**WORK INSTRUCTION**
Repeat the lines from the line with "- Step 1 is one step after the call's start" to the line with "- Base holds" in the listing below, keeping both end lines and adding nothing.
◇ ◇ ◇ ◇ ◇
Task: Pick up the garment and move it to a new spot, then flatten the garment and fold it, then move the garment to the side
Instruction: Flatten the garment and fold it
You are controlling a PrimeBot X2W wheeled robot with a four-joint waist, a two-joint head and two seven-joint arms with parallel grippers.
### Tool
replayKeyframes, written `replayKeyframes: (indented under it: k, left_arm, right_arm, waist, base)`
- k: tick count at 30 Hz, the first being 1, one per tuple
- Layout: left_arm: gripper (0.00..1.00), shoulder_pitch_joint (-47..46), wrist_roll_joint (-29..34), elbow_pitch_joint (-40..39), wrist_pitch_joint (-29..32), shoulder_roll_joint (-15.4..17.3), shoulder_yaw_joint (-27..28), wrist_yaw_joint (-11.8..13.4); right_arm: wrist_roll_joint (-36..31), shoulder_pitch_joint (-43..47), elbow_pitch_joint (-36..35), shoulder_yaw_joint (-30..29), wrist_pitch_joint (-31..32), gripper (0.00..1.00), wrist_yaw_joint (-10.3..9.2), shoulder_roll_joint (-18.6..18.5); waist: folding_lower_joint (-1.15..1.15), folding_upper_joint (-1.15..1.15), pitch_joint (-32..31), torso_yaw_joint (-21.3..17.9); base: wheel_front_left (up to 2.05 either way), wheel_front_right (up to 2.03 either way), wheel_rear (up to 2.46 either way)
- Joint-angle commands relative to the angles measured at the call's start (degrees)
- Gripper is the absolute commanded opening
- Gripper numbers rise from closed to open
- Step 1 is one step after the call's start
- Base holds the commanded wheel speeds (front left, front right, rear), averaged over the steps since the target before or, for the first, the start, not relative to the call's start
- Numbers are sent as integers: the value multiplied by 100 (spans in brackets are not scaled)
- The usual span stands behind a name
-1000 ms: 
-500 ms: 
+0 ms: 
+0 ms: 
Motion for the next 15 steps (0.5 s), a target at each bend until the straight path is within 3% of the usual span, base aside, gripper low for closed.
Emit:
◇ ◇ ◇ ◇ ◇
**PROBLEM SOLUTION**
- Step 1 is one step after the call's start
- Base holds the commanded wheel speeds (front left, front right, rear), averaged over the steps since the target before or, for the first, the start, not relative to the call's start

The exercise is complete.